**Task goal**
Please repeat the lines below exactly. Begin with the line containing "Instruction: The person" and go on through the line containing "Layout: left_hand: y".

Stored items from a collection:
----

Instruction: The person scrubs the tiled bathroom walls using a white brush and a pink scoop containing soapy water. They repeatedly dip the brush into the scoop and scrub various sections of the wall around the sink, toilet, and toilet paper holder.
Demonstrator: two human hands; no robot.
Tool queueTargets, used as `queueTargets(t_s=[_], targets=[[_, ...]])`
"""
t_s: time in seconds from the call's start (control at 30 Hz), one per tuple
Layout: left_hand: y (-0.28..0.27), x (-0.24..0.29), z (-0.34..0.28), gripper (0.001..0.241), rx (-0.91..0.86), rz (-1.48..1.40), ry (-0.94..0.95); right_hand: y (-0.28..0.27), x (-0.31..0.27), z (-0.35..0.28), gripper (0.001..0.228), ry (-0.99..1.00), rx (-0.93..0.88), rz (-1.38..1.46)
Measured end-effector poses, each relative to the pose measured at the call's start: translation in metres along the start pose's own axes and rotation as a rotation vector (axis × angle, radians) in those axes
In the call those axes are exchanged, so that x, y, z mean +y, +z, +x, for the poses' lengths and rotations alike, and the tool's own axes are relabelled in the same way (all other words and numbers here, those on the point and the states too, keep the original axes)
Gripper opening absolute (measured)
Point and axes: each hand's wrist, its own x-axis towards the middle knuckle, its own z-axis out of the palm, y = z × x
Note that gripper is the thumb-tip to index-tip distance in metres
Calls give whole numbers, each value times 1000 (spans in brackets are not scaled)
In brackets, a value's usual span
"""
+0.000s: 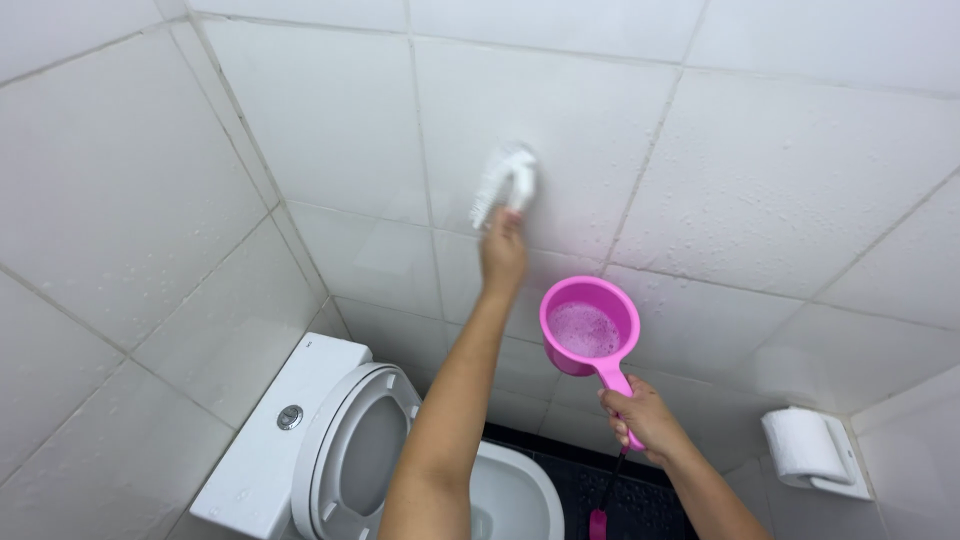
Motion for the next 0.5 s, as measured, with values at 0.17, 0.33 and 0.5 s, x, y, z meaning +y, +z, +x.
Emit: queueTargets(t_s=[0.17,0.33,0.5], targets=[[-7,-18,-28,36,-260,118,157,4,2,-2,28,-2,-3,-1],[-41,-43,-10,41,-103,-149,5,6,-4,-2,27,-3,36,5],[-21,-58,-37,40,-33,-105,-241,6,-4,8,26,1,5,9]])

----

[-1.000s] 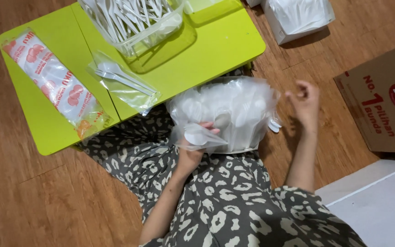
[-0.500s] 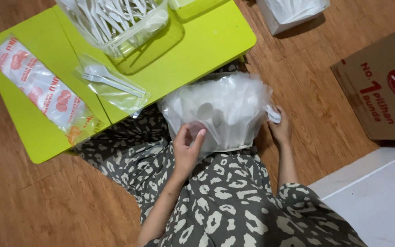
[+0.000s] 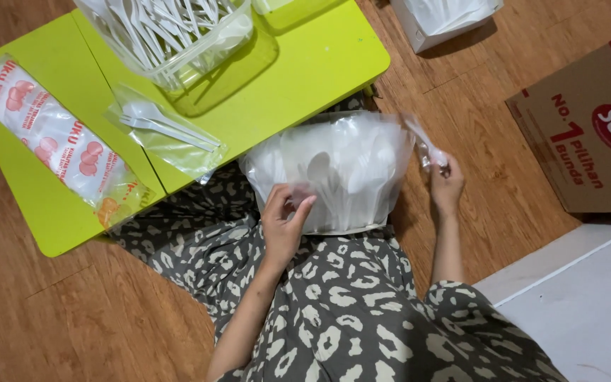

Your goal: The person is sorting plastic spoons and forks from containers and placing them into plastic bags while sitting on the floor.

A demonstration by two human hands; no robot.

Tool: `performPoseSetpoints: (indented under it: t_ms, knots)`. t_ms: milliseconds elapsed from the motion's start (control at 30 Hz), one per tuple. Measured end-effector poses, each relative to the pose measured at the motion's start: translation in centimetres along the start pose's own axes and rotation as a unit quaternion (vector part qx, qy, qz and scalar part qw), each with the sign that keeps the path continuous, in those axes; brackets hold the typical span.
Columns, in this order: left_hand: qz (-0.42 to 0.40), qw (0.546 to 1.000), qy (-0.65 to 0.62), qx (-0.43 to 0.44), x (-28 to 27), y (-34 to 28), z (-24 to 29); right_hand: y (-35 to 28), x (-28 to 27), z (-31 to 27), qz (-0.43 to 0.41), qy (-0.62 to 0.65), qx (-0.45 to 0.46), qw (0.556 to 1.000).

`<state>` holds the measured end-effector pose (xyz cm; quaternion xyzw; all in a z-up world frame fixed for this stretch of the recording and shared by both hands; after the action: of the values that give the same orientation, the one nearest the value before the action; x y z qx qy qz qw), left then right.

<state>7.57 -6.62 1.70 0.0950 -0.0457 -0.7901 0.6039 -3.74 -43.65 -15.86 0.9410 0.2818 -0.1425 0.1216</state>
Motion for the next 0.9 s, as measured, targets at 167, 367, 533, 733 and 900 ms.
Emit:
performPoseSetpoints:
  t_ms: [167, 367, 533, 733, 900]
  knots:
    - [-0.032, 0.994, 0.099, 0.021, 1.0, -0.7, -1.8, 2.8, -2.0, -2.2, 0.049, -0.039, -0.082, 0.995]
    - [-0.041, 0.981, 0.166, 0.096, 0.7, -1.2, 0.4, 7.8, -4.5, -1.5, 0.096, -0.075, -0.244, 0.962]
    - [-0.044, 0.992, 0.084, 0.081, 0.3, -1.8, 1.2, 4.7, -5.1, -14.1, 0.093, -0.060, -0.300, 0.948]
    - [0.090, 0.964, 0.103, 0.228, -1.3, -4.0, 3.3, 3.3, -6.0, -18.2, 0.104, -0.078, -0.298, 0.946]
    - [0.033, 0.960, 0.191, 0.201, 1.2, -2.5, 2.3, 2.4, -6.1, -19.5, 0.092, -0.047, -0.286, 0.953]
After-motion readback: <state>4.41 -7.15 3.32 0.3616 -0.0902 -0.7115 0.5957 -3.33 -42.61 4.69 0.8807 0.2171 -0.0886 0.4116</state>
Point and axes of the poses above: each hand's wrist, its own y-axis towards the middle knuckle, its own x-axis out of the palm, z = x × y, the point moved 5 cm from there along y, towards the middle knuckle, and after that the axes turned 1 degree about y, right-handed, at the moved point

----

**Result of the task**
Instruction: The person scrubs the tiled bathroom walls using a white brush and a pink scoop containing soapy water. They repeatedly dip the brush into the scoop and scrub various sections of the wall around the sink, toilet, and toilet paper holder.
Demonstrator: two human hands; no robot.
Tool queueTargets, used as `queueTargets(t_s=[_], targets=[[_, ...]])`
"""
t_s: time in seconds from the call's start (control at 30 Hz), one per tuple
Layout: left_hand: y (-0.28..0.27), x (-0.24..0.29), z (-0.34..0.28), gripper (0.001..0.241), rx (-0.91..0.86), rz (-1.48..1.40), ry (-0.94..0.95); right_hand: y (-0.28..0.27), x (-0.31..0.27), z (-0.35..0.28), gripper (0.001..0.228), ry (-0.99..1.00), rx (-0.93..0.88), rz (-1.38..1.46)

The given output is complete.